Only lines holding the word "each" should be copied from the material.

--- EXERCISE INPUT ---

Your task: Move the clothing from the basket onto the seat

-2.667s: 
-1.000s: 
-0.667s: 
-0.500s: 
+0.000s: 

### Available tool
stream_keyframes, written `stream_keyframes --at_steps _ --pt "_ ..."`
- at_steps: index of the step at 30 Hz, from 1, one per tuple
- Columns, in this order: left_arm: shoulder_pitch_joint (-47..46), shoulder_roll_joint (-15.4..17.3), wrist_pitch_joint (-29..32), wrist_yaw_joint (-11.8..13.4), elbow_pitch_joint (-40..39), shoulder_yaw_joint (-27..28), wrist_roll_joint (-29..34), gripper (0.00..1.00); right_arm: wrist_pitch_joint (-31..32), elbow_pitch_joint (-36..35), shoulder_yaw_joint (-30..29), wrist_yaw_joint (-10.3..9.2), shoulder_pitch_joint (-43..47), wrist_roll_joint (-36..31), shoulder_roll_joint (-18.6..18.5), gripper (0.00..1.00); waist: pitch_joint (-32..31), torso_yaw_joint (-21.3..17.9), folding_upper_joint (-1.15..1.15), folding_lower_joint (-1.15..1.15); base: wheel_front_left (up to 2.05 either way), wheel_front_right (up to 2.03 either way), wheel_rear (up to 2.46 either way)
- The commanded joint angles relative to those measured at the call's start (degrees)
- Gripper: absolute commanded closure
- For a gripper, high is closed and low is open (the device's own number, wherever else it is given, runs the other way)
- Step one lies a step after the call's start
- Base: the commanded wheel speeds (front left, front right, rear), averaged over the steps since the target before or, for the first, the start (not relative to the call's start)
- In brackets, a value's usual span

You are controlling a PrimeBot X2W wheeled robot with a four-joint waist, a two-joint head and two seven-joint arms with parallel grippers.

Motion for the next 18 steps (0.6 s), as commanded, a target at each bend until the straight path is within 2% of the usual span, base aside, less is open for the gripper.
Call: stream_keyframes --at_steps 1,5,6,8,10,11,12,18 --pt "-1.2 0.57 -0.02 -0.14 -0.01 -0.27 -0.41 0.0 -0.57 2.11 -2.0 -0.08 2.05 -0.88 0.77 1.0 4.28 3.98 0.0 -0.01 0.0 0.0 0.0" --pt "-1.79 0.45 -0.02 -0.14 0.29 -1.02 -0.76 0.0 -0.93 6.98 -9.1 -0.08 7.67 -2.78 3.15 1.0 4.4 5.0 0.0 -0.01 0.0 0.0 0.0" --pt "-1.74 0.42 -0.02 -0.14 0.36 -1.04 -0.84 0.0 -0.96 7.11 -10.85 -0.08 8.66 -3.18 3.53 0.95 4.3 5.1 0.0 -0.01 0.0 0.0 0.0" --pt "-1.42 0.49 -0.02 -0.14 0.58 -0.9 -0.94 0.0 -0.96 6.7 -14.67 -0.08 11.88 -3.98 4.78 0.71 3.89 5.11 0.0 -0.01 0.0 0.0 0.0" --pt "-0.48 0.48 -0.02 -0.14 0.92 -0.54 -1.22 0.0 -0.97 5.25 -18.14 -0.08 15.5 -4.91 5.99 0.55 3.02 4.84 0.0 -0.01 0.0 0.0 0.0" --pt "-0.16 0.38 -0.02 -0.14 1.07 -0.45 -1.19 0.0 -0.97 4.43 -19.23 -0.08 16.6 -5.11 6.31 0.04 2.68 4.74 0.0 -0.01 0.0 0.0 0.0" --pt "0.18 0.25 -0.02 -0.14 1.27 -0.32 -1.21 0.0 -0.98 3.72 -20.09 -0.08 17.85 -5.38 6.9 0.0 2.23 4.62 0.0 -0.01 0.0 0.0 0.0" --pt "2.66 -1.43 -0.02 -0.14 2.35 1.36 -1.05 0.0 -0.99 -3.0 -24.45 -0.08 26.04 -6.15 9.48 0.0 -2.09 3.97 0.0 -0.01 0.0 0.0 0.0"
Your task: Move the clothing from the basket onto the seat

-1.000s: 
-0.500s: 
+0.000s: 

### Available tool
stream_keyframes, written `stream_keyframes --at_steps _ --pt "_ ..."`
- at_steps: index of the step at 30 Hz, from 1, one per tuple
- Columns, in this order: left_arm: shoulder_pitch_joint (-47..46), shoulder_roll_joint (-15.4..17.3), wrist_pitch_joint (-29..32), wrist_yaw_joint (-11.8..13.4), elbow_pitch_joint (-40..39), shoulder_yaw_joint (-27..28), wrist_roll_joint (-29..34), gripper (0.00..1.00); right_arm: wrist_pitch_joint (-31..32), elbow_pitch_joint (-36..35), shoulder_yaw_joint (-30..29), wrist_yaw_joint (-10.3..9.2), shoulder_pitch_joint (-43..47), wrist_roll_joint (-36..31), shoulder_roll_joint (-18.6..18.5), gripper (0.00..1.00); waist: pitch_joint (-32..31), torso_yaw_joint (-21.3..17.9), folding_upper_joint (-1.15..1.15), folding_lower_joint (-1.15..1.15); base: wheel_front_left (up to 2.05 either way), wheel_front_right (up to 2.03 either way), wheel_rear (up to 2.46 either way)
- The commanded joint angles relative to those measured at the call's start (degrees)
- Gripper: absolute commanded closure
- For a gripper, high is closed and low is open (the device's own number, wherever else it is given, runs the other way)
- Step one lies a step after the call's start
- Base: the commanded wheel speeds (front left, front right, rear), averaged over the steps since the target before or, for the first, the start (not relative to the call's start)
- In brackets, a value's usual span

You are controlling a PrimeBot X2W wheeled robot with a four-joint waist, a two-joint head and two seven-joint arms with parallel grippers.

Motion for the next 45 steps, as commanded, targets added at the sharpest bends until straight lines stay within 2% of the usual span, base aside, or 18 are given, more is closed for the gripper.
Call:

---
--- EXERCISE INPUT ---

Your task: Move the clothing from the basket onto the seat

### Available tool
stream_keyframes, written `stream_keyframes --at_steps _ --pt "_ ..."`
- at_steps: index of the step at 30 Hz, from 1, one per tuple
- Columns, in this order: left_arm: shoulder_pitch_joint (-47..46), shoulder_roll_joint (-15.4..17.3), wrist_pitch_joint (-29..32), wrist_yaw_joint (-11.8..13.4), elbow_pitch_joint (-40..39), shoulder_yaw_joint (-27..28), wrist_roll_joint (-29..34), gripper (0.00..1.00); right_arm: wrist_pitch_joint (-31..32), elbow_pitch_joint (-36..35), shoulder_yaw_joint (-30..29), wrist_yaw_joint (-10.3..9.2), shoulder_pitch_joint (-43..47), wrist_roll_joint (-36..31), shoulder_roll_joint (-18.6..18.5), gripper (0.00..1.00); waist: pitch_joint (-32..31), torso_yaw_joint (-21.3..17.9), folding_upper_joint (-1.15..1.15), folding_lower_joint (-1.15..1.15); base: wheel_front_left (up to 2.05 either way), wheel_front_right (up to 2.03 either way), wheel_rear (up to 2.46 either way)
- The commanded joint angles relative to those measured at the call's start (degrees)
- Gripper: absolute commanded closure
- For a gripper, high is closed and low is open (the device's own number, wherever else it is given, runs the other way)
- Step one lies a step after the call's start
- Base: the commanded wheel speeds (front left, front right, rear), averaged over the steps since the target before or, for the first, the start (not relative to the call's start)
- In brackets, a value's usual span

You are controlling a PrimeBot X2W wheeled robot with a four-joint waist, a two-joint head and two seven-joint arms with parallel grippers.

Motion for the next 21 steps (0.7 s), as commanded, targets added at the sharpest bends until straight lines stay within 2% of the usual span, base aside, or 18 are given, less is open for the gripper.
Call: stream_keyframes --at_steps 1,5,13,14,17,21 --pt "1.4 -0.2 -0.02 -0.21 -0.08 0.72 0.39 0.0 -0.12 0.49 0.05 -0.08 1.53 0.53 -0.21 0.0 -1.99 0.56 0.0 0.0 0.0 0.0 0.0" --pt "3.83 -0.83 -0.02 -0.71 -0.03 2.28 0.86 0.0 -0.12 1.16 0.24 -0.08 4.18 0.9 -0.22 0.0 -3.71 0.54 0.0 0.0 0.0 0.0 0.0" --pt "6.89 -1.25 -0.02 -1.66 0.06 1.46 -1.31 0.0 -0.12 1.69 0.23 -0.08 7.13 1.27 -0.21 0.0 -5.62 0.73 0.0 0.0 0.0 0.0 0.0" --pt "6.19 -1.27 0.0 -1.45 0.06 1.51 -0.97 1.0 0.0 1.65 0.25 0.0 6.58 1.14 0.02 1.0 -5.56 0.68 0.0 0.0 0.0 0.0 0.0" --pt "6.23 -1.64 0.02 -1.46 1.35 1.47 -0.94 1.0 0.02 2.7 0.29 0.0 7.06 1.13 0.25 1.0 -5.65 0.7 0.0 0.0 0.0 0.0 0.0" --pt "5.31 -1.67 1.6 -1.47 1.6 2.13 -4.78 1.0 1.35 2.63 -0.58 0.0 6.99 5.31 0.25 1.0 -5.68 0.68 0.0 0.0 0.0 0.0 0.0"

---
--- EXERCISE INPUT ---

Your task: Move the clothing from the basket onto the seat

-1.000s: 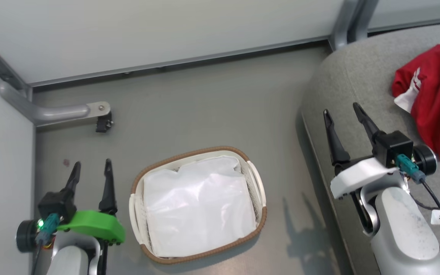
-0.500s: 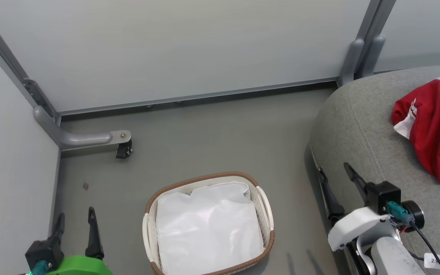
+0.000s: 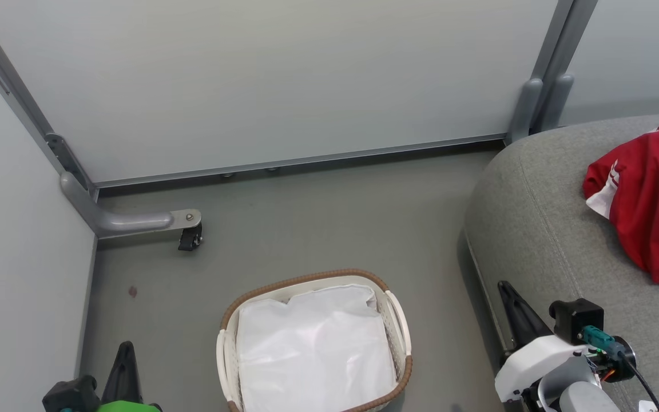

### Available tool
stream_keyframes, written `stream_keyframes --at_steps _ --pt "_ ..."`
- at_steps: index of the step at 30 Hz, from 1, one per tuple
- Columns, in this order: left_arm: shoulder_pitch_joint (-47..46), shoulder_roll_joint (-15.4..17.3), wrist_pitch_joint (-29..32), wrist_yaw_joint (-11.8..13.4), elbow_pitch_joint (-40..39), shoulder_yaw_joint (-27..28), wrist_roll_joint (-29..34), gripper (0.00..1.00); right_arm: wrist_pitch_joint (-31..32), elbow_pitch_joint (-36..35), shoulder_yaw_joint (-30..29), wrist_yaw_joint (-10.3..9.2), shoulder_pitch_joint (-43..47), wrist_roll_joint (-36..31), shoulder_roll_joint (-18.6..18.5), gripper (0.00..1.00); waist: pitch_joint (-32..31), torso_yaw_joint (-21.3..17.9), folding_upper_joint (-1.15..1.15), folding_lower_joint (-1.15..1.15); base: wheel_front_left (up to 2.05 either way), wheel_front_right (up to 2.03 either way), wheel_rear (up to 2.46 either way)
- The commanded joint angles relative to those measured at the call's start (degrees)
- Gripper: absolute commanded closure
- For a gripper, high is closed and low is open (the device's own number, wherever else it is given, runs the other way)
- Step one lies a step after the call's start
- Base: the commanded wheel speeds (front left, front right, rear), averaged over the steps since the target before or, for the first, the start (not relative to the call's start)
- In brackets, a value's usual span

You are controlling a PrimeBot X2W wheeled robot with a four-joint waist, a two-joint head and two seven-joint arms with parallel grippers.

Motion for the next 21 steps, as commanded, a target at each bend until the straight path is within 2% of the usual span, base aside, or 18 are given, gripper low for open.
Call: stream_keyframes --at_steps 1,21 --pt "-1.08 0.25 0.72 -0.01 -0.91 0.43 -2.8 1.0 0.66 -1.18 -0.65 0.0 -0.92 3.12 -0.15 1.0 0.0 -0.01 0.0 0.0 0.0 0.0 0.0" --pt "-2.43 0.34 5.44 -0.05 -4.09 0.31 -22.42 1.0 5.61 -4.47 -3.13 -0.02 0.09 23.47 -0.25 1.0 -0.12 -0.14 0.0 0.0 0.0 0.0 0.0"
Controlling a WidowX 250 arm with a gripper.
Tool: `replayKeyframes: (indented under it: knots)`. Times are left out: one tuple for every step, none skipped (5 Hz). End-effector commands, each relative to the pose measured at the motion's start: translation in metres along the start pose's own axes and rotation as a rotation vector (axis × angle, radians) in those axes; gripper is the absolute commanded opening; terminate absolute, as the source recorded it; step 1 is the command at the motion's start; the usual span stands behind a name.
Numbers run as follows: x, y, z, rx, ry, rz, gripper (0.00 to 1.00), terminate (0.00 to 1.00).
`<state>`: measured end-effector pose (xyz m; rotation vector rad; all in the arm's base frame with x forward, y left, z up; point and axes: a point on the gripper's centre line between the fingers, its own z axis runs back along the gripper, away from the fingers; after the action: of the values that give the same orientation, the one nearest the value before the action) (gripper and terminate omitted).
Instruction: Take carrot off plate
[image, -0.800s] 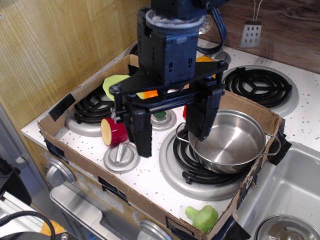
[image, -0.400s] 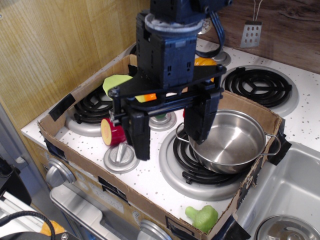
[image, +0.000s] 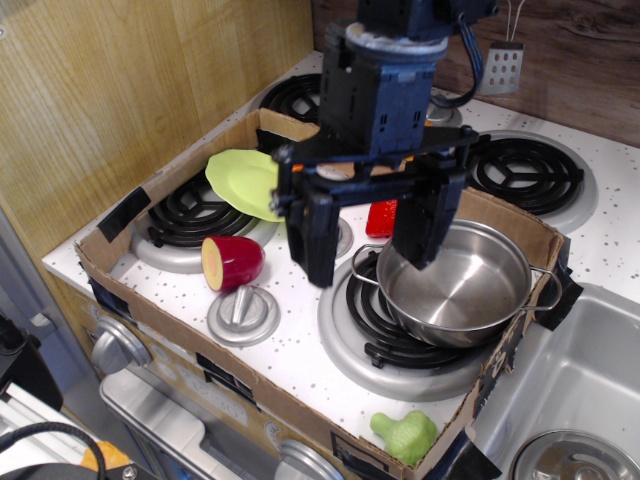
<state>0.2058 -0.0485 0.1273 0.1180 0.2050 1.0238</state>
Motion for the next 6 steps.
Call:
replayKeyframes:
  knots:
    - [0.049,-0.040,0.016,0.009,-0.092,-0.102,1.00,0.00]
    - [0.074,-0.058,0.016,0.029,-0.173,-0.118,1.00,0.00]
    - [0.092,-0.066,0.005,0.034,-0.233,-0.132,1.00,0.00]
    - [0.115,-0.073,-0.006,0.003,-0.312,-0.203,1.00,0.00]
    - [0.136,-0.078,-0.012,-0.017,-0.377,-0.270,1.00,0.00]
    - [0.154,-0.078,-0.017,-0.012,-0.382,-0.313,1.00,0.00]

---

▸ TASK ANSWER:
Motion for the next 18 steps (0.6 s), as commanded, a target at each bend until the straight path is within 2% of the usual span, base aside, less is open for the gripper.
Motion for the next 21 steps, as commanded, a target at each bend until the straight path is within 2% of the usual span, base aside, or 18 are given, gripper low for open.
Tool: `replayKeyframes: (indented under it: knots)`. Times are left out: one tuple for every step, none skipped (5 Hz). End-effector commands, each relative to the pose measured at the motion's start: translation in metres along the start pose's own axes and rotation as a rotation vector (axis × angle, radians) in those axes; gripper is the absolute commanded opening; terminate absolute, as the source recorded it; step 1 is the command at the motion's start; the usual span stands behind a name.

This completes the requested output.